*Source information:*
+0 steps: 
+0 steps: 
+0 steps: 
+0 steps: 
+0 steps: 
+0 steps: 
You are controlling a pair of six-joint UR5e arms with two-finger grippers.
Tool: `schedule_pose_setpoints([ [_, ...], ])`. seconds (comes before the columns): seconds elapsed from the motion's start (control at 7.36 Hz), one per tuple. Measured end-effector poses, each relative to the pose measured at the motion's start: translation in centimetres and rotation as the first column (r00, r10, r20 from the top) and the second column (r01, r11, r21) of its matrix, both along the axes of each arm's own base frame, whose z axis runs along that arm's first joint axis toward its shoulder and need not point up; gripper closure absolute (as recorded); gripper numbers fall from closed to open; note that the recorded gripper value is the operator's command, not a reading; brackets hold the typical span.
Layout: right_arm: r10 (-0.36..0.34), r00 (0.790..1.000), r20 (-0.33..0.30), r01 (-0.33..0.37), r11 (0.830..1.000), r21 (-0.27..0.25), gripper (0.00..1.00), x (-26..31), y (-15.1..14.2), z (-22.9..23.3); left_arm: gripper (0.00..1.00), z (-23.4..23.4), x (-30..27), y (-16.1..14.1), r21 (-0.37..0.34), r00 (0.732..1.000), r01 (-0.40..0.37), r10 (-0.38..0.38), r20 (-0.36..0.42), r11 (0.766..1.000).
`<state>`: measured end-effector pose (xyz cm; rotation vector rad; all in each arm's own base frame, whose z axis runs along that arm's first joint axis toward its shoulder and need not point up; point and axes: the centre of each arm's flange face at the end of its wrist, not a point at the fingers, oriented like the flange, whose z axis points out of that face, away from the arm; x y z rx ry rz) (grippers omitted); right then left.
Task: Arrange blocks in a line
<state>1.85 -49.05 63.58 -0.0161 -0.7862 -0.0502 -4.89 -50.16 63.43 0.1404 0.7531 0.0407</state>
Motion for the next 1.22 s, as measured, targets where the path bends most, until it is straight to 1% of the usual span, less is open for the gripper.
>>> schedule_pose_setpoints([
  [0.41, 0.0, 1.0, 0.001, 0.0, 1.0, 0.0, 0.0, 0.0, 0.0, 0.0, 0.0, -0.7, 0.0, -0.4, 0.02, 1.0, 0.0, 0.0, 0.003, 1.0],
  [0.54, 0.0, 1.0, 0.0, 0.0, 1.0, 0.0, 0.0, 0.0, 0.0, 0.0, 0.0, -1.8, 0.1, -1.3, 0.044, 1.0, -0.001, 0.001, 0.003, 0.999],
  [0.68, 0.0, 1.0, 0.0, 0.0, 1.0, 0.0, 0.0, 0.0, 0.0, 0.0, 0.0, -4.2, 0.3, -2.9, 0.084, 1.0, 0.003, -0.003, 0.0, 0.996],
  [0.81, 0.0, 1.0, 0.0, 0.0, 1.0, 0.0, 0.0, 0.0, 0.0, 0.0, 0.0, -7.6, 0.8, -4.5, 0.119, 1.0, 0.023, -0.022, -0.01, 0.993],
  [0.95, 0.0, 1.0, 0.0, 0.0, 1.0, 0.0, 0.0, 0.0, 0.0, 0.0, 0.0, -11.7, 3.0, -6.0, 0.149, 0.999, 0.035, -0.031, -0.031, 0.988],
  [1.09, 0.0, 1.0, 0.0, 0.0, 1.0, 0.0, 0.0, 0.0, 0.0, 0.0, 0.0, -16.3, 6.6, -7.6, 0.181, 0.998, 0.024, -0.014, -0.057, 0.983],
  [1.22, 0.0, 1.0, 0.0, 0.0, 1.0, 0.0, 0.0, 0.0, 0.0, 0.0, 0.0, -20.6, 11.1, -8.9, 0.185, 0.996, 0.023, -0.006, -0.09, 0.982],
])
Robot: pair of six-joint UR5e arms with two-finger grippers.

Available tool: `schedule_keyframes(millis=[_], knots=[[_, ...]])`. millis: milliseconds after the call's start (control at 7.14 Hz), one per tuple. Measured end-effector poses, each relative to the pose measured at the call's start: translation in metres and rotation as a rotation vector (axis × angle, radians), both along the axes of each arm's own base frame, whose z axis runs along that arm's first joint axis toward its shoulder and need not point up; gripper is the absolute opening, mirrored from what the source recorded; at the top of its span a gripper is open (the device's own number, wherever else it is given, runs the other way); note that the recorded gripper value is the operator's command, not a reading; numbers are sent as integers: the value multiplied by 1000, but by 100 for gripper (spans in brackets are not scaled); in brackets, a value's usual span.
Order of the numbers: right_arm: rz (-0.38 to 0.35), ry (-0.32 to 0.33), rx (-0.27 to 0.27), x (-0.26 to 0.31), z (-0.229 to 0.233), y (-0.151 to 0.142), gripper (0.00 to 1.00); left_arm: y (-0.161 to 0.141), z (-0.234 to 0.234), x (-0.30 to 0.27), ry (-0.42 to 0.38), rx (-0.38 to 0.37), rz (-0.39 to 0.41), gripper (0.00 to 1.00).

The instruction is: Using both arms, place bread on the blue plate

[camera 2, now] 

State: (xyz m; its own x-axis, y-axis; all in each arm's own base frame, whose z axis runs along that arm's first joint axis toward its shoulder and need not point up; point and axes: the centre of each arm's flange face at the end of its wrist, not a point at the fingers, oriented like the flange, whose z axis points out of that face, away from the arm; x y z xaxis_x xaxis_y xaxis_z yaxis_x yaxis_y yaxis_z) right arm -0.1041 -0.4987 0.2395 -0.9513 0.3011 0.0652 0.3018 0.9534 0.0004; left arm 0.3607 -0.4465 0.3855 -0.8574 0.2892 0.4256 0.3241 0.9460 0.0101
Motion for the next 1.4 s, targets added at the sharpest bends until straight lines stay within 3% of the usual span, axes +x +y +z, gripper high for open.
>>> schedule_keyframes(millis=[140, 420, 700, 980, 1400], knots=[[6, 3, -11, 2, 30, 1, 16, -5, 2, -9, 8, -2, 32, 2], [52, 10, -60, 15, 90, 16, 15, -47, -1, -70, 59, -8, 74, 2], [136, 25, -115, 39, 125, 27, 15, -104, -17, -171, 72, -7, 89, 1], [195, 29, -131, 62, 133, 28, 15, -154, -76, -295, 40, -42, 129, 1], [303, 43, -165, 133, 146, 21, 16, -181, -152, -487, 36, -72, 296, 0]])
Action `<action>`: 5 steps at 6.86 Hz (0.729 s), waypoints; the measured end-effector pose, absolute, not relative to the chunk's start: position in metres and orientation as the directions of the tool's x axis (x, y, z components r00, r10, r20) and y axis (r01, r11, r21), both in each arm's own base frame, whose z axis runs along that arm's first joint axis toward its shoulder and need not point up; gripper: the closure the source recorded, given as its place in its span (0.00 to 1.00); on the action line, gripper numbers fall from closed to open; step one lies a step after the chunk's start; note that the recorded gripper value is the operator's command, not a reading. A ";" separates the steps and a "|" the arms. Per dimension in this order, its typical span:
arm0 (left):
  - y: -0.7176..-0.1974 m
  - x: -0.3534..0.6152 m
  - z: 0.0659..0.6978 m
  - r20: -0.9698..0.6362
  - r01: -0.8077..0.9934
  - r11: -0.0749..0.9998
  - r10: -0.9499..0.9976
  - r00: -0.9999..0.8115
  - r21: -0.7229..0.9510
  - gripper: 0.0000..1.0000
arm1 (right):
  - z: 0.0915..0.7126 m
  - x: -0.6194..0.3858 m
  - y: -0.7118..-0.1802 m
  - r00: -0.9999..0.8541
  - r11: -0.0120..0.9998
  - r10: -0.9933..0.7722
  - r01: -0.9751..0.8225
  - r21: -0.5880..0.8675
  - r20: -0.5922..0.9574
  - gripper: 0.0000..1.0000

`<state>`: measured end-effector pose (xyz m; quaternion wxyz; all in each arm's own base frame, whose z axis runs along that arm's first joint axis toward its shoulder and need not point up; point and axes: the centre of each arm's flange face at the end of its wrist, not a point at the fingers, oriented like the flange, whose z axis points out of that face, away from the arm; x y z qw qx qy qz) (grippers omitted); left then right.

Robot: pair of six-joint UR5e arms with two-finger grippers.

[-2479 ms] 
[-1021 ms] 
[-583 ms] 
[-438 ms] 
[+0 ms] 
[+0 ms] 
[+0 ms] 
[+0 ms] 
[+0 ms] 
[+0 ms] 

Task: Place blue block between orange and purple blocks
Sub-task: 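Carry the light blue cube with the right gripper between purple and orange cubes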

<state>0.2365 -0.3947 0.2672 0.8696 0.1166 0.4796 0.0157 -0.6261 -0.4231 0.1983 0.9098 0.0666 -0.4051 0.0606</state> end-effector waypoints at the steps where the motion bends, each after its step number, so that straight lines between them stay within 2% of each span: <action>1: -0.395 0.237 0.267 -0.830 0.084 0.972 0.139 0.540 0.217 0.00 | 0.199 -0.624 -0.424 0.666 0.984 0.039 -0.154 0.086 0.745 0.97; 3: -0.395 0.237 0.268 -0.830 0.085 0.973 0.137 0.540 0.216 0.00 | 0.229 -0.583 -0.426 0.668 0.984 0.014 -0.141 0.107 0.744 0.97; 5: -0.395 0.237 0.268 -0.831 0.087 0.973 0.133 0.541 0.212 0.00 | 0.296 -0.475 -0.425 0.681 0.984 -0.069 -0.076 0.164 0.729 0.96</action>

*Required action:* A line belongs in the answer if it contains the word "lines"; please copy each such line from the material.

*Exercise solution:*
Motion for the next 1.4 s, targets added at the sharpest bends until straight lines stay within 3% of the usual span, axes +x +y +z, gripper high for open.
<state>0.2365 -0.3947 0.2672 0.8696 0.1166 0.4796 0.0157 -0.6261 -0.4231 0.1983 0.9098 0.0666 -0.4051 0.0606</state> end-effector waypoints at the steps where the motion bends, each after its step number, so that straight lines between them stay within 2% of each span: <action>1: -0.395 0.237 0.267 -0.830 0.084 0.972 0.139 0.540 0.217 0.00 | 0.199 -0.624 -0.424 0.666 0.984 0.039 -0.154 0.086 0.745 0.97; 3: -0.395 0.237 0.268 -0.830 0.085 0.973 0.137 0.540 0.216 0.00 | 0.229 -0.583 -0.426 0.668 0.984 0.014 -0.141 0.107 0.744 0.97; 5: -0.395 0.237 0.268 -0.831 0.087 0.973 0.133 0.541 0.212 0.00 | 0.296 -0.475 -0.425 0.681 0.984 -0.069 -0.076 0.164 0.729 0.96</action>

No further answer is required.